• [WHAT THE TASK REQUIRES] Return only the lines of the listing below that run from the line with "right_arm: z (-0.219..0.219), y" through the line with "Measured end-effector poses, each", both ends included, exactly as written.

• [STORED DATA]
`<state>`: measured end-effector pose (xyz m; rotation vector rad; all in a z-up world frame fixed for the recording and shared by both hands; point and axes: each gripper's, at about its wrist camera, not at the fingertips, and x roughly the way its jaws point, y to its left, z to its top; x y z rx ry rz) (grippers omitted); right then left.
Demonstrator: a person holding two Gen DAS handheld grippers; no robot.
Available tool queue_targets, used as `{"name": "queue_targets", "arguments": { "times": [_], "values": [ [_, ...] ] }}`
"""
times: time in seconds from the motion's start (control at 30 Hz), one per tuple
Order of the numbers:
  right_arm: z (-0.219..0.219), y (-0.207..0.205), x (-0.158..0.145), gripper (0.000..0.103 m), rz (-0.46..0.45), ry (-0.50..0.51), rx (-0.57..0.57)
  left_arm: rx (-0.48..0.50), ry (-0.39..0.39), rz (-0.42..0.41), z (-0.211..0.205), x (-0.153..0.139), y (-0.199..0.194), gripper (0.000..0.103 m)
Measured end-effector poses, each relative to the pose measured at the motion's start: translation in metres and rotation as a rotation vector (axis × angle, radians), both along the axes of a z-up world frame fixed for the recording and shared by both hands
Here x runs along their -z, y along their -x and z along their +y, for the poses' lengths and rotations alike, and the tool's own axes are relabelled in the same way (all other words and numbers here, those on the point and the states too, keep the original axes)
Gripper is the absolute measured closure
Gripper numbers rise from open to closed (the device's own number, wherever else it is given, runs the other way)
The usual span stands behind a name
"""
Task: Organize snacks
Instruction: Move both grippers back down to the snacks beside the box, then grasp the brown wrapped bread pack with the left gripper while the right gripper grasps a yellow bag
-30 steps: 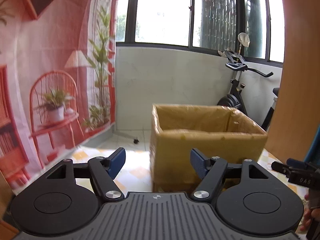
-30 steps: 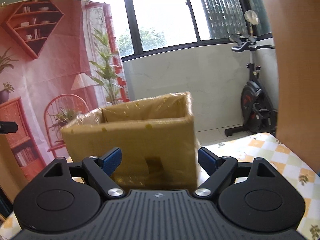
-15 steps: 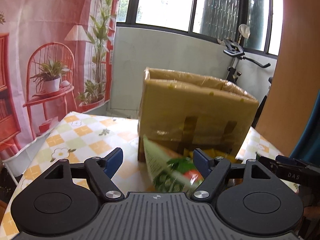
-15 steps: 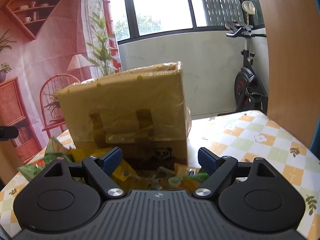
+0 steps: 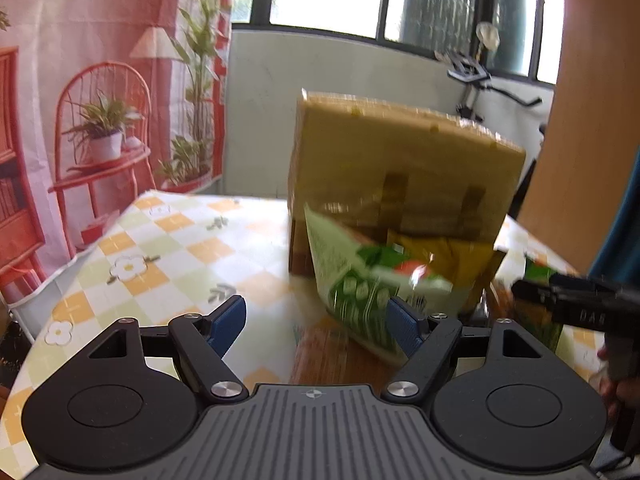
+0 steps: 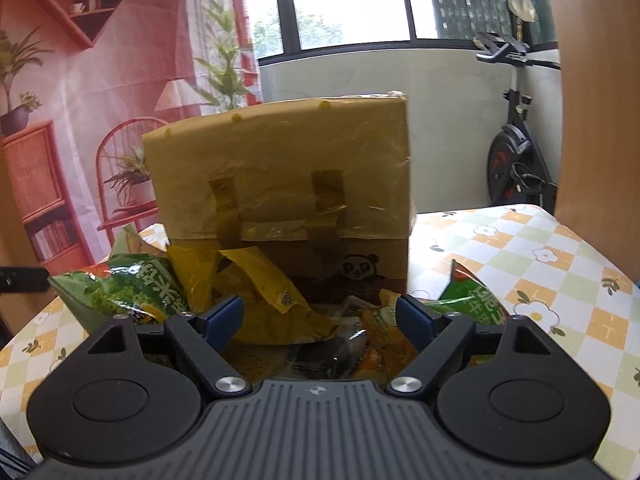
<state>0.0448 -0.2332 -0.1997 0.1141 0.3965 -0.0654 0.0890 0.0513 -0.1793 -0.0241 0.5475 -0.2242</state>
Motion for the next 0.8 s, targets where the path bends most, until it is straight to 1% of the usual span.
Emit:
{"name": "queue_targets", "arguments": {
  "times": [0.1, 0.2, 0.33, 0.43, 0.6, 0.73, 0.8],
  "values": [
    [0.005, -0.004, 0.004, 0.017, 0.008, 0.049, -0.033, 0.011, 0.032, 0.039, 0.004, 0.01, -0.004, 0.024],
    [0.01, -0.01, 0.014, 0.017, 0.042, 0.104, -0.055, 0.004, 0.032, 0.065, 0.005, 0.018, -0.006, 0.024],
    [0.011, -0.018, 0.023, 0.017, 0.069, 0.107, -0.069, 0.017, 0.048, 0.101, 0.006, 0.027, -0.009, 0.024],
    [0.01, -0.022, 0.026, 0.017, 0.072, 0.119, -0.083, 0.048, 0.025, 0.119, 0.0, 0.034, -0.01, 0.024],
    [0.012, -0.034, 0.03, 0.017, 0.099, 0.217, -0.098, 0.092, 0.01, 0.157, -0.006, 0.046, -0.012, 0.024],
    [0.009, -0.04, 0.033, 0.017, 0.109, 0.23, -0.108, 0.106, -0.014, 0.173, -0.012, 0.051, -0.012, 0.023],
    [0.008, -0.042, 0.034, 0.017, 0.108, 0.225, -0.109, 0.116, -0.037, 0.168, -0.015, 0.053, -0.012, 0.02]
  ]
}}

• [RESPONSE]
  right_arm: z (-0.219..0.219), y (-0.207..0.205), x (-0.158..0.145), gripper (0.000..0.103 m), rz (-0.46..0.45), ry (-0.50..0.51), rx (-0.57..0.57)
  left_arm: rx (-0.48..0.50), ry (-0.39..0.39), rz (-0.42..0.41), z (-0.211..0.205), x (-0.153..0.139), y (-0.199..0.194), gripper (0.000..0.103 m)
Measured end-effector poses, each relative to the pose measured at the motion's start: translation in metres and rotation as a rotation vector (axis × angle, radians), both along the axes of a z-up world frame fixed for the recording and shared by both hands

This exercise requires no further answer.